EXERCISE PROMPT → State only the number of lines below where the word "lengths" is found.

DATA SECTION →
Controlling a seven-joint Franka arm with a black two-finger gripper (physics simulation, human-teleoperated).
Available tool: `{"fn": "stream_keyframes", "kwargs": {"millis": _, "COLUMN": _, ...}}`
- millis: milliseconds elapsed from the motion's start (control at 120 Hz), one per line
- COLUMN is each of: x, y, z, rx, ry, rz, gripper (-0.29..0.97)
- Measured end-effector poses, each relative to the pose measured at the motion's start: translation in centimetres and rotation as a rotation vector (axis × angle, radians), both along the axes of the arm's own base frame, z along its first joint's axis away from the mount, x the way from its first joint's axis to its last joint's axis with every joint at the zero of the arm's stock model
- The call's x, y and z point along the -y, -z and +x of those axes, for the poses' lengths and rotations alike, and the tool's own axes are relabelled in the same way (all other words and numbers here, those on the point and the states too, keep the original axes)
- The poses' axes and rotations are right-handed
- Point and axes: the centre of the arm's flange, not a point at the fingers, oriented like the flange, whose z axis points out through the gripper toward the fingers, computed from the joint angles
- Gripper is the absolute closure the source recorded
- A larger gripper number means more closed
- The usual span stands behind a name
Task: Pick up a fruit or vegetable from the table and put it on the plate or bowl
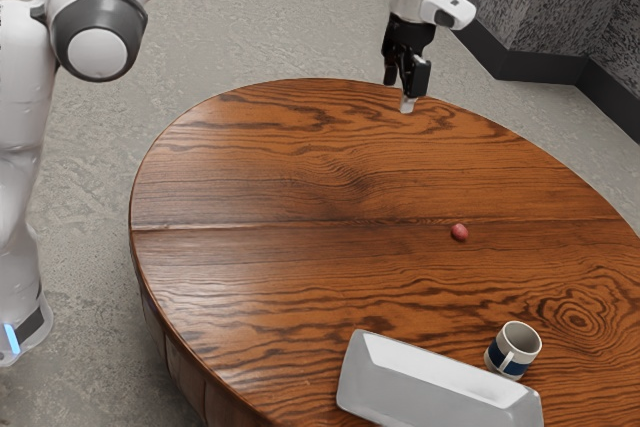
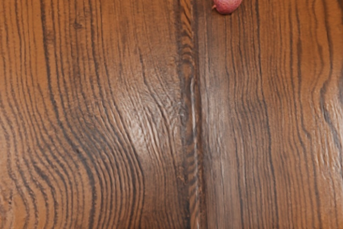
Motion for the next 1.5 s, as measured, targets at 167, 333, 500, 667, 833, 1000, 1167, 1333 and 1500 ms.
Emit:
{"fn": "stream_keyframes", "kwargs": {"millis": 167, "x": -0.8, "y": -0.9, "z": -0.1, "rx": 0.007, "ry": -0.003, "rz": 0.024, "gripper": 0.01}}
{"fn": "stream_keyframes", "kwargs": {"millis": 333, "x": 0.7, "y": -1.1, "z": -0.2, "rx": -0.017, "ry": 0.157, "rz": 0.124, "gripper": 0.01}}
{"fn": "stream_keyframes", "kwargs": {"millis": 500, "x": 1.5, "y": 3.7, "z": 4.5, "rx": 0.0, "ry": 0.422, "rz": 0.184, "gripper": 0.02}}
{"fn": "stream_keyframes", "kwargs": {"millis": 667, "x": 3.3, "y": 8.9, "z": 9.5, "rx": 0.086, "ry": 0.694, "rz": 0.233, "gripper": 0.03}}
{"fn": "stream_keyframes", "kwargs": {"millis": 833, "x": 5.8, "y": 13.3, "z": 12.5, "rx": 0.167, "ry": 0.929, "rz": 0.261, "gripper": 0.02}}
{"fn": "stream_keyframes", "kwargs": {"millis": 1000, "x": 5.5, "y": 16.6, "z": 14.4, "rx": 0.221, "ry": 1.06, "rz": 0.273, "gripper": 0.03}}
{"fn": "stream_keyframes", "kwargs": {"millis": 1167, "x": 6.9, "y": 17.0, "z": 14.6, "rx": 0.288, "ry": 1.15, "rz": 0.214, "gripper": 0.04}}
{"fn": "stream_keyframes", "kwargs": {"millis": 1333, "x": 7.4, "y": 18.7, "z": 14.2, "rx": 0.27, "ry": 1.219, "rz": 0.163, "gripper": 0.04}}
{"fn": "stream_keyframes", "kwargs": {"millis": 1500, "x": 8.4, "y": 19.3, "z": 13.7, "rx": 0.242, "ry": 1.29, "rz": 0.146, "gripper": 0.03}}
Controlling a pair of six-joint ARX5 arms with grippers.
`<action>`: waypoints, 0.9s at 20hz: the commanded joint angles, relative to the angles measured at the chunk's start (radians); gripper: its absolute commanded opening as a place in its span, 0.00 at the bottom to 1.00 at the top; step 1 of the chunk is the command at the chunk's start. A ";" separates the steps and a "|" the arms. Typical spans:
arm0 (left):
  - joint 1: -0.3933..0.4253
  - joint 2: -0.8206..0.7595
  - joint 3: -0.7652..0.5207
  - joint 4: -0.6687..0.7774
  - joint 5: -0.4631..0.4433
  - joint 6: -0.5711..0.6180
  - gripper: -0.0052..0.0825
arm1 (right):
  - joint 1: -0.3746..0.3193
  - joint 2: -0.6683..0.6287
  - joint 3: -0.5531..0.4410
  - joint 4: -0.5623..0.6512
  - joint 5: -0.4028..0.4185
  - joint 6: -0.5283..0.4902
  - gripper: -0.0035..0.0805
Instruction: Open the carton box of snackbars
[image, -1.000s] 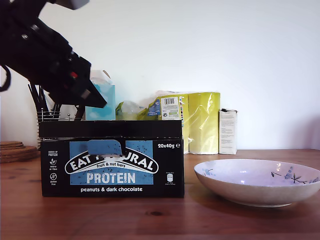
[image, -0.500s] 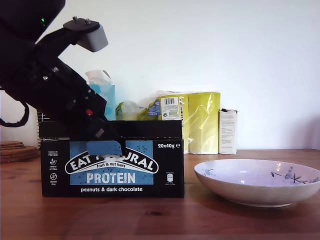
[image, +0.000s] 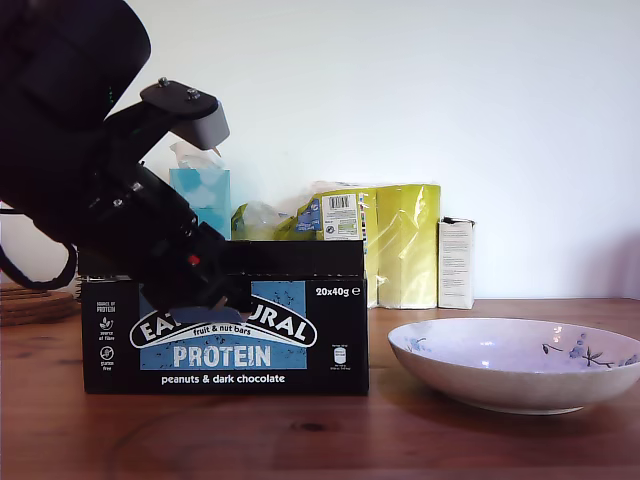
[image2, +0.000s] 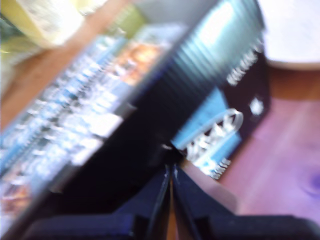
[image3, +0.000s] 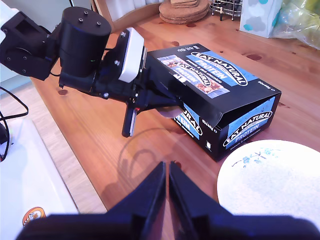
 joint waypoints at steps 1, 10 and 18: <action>0.001 0.011 -0.020 0.026 -0.014 -0.009 0.04 | 0.004 -0.002 -0.009 0.006 0.000 -0.003 0.03; 0.001 0.009 -0.019 0.186 -0.060 0.029 0.04 | 0.004 -0.001 -0.009 0.003 0.000 -0.003 0.03; 0.037 0.009 0.006 0.351 -0.066 0.113 0.04 | 0.004 -0.001 -0.009 0.003 0.000 -0.003 0.03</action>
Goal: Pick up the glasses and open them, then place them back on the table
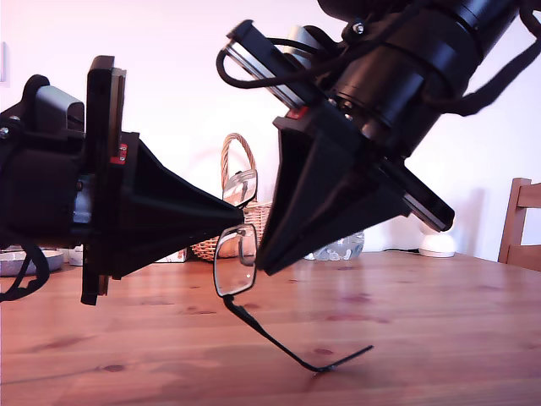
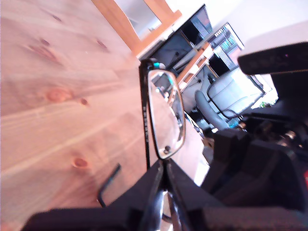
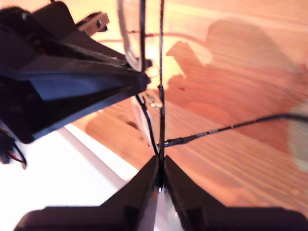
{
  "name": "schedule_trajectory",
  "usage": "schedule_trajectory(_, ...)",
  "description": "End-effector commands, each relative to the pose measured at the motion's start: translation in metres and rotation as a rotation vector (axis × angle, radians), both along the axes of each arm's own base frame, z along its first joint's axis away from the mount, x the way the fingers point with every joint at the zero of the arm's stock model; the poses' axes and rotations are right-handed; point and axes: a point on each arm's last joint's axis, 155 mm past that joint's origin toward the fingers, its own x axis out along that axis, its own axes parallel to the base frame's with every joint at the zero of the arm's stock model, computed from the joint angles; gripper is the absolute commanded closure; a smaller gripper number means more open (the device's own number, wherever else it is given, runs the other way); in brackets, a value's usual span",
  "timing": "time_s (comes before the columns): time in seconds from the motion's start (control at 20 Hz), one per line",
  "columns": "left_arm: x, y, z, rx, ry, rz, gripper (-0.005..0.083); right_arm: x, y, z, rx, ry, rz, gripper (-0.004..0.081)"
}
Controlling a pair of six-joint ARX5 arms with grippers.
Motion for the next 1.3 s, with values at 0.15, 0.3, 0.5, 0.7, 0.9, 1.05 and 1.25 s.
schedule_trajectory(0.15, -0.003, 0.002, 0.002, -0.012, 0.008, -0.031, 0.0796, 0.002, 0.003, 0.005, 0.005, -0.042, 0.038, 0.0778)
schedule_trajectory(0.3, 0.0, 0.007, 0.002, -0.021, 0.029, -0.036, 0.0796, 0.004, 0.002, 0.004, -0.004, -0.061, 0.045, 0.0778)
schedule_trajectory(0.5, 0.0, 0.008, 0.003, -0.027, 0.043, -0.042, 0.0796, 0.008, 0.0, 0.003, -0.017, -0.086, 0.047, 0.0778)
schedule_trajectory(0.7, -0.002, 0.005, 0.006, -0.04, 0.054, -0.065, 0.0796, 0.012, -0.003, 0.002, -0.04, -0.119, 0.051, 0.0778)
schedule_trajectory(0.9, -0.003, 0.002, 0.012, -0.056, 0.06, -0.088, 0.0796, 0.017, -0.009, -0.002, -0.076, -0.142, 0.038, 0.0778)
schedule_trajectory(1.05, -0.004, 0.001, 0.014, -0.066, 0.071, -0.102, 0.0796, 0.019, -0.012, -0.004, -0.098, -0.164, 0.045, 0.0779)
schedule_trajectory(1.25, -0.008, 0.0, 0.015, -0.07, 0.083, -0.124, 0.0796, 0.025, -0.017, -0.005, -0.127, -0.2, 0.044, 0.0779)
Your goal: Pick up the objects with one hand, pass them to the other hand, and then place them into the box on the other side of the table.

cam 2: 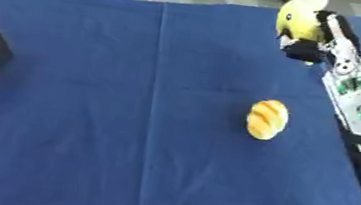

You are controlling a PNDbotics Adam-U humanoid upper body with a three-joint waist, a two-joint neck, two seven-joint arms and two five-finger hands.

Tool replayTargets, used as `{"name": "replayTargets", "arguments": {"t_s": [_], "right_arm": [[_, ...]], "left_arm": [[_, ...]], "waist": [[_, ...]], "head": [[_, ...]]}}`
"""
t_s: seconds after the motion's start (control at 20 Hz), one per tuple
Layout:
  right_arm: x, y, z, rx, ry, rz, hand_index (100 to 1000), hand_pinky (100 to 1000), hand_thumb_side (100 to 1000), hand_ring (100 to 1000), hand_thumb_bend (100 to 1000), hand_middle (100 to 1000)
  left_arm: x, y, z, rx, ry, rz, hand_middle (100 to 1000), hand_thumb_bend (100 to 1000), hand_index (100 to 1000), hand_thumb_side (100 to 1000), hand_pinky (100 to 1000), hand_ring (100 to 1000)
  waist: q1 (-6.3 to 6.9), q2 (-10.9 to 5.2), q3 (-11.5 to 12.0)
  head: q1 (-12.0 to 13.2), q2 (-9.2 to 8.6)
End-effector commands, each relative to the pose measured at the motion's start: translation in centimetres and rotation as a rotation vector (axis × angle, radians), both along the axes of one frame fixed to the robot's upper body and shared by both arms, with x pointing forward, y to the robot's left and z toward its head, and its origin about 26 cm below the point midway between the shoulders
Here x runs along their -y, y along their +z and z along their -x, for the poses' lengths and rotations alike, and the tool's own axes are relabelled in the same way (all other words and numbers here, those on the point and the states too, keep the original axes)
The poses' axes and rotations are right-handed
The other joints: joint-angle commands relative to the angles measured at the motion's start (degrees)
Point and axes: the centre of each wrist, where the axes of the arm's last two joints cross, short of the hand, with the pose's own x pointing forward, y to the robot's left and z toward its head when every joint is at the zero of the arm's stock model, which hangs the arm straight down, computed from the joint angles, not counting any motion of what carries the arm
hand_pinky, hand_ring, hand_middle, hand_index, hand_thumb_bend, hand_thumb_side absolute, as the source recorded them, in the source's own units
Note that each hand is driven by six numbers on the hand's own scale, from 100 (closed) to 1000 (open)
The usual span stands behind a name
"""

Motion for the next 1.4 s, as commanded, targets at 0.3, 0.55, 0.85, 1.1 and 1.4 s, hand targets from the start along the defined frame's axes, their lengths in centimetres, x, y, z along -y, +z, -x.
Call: {"name": "replayTargets", "arguments": {"t_s": [0.3, 0.55, 0.85, 1.1, 1.4], "right_arm": [[-6.4, -0.6, 2.9, 0.095, 0.292, -0.086, 650, 800, 100, 574, 100, 430], [-9.4, -1.4, 4.2, 0.135, 0.423, -0.11, 649, 801, 100, 571, 100, 429], [-12.0, -2.7, 5.2, 0.13, 0.545, -0.126, 649, 800, 100, 571, 100, 429], [-13.6, -4.3, 5.2, 0.11, 0.607, -0.094, 650, 800, 100, 572, 100, 430], [-15.5, -6.2, 5.0, 0.109, 0.673, -0.101, 650, 800, 100, 572, 100, 429]], "left_arm": [[2.4, 4.4, 2.7, 0.033, -0.06, -0.234, 743, 597, 802, 566, 821, 754], [4.9, 6.9, 4.7, 0.052, -0.113, -0.421, 746, 598, 810, 563, 822, 762], [7.4, 8.9, 5.7, 0.009, -0.194, -0.672, 763, 565, 825, 566, 830, 781], [10.3, 9.7, 6.1, 0.015, -0.263, -0.892, 783, 548, 838, 606, 838, 797], [13.5, 9.9, 6.6, 0.053, -0.337, -1.008, 787, 539, 840, 611, 838, 803]], "waist": [[-0.54, -2.66, 0.28], [-0.82, -3.29, 0.58], [-0.83, -3.8, 0.77], [-0.69, -3.99, 1.2], [-0.51, -4.39, 1.75]], "head": [[2.13, 1.67], [3.93, 2.32], [5.02, 3.0], [4.69, 3.47], [4.62, 4.03]]}}
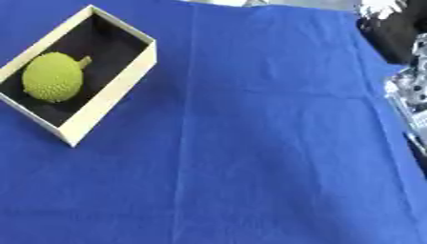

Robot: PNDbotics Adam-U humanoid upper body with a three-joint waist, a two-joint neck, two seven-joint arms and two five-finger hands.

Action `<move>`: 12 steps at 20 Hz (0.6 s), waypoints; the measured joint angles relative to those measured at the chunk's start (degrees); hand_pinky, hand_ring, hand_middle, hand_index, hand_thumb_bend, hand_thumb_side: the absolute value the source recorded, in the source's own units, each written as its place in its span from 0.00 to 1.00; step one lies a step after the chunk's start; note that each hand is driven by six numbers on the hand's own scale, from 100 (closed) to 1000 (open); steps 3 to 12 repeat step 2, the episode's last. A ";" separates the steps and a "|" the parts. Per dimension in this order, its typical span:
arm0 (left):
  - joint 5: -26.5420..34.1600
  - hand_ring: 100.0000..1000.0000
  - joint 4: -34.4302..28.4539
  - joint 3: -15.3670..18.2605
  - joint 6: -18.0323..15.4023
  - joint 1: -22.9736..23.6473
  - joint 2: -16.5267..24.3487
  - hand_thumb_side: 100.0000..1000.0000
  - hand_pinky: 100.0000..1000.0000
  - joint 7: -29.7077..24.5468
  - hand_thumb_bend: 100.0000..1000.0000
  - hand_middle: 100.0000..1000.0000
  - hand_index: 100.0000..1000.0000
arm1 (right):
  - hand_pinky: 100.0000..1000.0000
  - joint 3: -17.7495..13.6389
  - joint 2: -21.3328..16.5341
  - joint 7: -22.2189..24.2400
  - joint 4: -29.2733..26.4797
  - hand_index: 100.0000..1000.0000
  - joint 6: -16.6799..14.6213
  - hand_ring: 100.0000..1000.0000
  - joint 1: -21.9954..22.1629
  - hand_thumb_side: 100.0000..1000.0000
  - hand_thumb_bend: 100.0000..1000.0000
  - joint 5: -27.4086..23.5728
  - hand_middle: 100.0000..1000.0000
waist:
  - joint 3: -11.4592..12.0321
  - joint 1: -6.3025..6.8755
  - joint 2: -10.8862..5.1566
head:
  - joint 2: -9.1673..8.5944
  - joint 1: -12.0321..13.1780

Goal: Pick up objects on the table and place them in the box.

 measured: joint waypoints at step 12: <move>0.01 0.47 0.00 0.01 0.03 0.00 0.00 0.15 0.72 -0.02 0.21 0.54 0.53 | 0.74 -0.41 1.77 -0.38 0.00 0.77 0.11 0.69 0.74 0.36 0.00 0.33 0.61 | -0.05 -0.02 -0.03 | 0.01 0.16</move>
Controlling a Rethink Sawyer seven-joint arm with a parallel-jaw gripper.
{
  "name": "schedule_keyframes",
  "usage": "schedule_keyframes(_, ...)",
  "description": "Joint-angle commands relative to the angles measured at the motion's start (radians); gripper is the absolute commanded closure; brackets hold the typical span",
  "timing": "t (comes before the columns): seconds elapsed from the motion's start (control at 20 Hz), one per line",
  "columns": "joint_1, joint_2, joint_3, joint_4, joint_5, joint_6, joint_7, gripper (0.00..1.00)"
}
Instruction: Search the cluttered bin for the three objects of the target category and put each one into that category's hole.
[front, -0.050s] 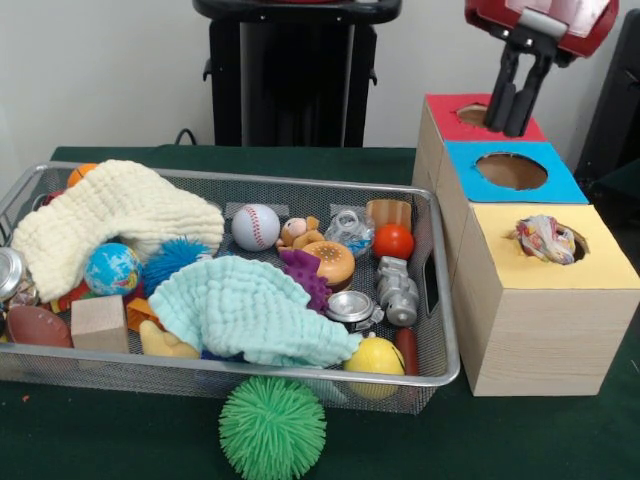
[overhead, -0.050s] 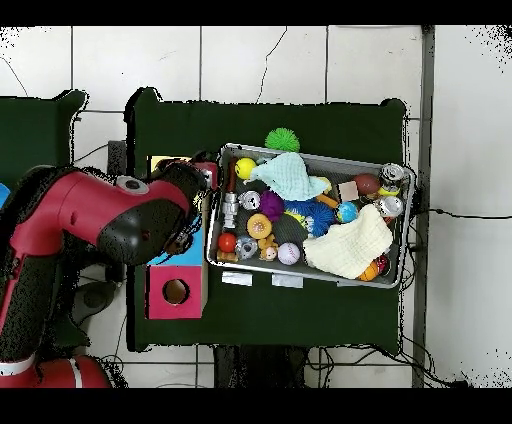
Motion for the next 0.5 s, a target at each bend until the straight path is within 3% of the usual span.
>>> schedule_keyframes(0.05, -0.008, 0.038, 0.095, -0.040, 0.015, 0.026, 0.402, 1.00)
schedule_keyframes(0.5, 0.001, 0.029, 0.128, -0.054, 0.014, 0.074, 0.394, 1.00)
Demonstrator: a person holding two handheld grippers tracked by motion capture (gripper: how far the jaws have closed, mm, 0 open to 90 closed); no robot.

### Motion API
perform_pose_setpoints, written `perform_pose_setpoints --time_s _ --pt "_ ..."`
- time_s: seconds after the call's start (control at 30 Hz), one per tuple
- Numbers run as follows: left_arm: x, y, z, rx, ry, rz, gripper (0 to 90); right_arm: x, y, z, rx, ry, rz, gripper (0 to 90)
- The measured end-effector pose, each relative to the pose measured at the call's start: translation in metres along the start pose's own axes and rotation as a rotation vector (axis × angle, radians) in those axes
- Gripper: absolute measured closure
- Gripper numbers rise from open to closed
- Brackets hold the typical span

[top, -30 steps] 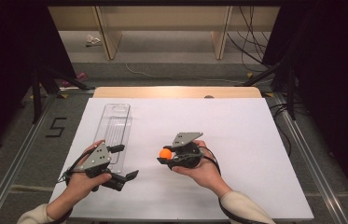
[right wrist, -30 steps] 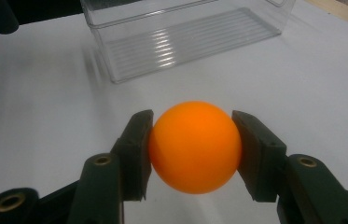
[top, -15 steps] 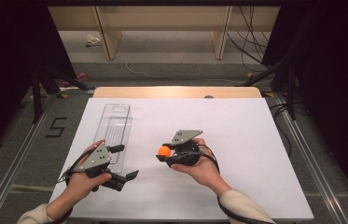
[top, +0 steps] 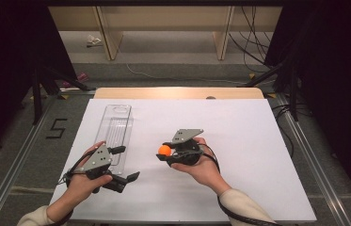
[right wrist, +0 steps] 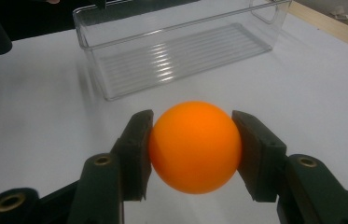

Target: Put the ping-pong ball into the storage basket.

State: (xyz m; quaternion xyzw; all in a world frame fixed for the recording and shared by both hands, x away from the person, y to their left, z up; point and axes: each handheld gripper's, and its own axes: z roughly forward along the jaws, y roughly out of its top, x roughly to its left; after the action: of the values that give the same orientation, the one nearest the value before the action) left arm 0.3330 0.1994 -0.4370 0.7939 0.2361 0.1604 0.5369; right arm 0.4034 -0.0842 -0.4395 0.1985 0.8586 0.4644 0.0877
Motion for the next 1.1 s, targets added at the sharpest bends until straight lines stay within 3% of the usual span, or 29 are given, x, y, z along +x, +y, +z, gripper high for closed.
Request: perform_pose_setpoints --time_s 1.1 --pt "0.000 0.000 0.000 -0.002 -0.001 -0.002 0.1 -0.002 0.011 0.008 -0.017 -0.005 0.003 51.4"
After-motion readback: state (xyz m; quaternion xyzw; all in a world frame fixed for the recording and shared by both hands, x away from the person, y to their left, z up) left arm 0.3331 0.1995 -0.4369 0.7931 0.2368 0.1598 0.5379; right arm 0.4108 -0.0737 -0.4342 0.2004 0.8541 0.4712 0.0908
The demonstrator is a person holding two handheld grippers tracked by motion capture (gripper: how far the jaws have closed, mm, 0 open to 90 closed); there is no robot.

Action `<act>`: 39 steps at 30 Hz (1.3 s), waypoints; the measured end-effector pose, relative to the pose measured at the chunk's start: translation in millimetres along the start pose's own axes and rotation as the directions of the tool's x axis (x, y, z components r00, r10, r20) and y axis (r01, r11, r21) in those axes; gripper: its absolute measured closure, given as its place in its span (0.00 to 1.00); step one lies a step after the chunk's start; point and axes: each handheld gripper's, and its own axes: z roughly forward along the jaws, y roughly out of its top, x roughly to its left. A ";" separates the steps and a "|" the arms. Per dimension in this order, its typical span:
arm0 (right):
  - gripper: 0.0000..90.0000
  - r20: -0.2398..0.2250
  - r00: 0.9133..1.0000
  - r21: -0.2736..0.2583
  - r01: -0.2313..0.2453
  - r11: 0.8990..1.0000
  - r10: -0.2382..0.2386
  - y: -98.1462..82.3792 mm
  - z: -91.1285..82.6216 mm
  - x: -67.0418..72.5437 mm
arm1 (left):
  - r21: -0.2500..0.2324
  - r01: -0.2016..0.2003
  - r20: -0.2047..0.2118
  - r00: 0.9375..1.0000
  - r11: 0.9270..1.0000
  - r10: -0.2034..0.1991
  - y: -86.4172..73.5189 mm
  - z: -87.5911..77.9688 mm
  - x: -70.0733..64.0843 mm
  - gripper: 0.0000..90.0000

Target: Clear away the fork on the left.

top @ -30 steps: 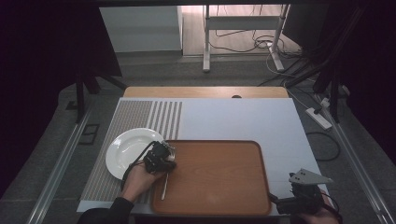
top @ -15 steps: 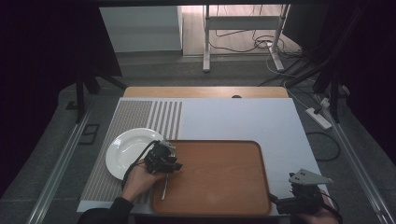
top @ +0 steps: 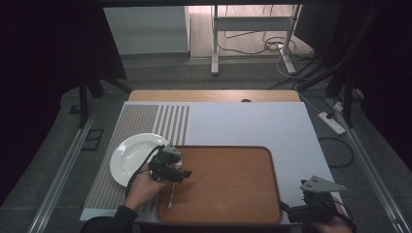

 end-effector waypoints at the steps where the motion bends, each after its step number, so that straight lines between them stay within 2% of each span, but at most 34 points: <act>1: 0.00 0.000 1.000 0.000 0.000 1.000 0.000 0.0 0.0 0.0 | 0.000 0.005 -0.002 1.000 1.000 -0.005 -0.3 -0.7 0.6 0.24; 4: 0.00 0.000 1.000 0.000 -0.001 1.000 0.001 0.0 0.0 0.0 | -0.002 0.028 -0.016 0.999 1.000 -0.028 -0.8 -4.4 1.9 0.18; 7: 0.00 0.000 1.000 -0.001 -0.001 1.000 0.001 0.0 0.2 0.1 | -0.015 0.035 -0.023 0.999 0.999 -0.035 -2.3 -9.3 2.4 0.11; 13: 0.00 0.001 1.000 -0.001 -0.001 1.000 0.001 0.0 -0.2 0.0 | -0.048 0.077 0.000 0.997 0.996 -0.077 -8.7 -19.3 8.7 0.02; 15: 0.00 0.002 1.000 -0.001 -0.001 1.000 0.001 0.0 -0.2 0.0 | -0.056 0.080 -0.011 0.997 0.995 -0.081 -11.2 -22.1 9.7 0.00; 21: 0.00 0.004 1.000 -0.002 -0.005 1.000 0.005 0.1 -0.5 0.1 | -0.085 0.089 -0.005 0.996 0.992 -0.089 -20.1 -31.9 11.5 0.00; 25: 0.00 0.005 1.000 -0.002 -0.004 1.000 0.004 0.1 -0.6 0.3 | -0.101 0.082 -0.019 0.996 0.991 -0.084 -27.1 -39.0 11.7 0.00; 33: 0.00 0.004 1.000 -0.006 -0.007 1.000 0.007 -0.2 -0.7 -0.2 | -0.153 0.139 -0.029 0.989 0.978 -0.145 -46.4 -56.5 16.8 0.00; 39: 0.00 0.008 1.000 -0.003 -0.006 1.000 0.006 0.1 -0.5 0.2 | -0.173 0.151 -0.049 0.986 0.973 -0.162 -62.9 -68.6 16.0 0.00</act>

ANSWER FOR THE TASK → 3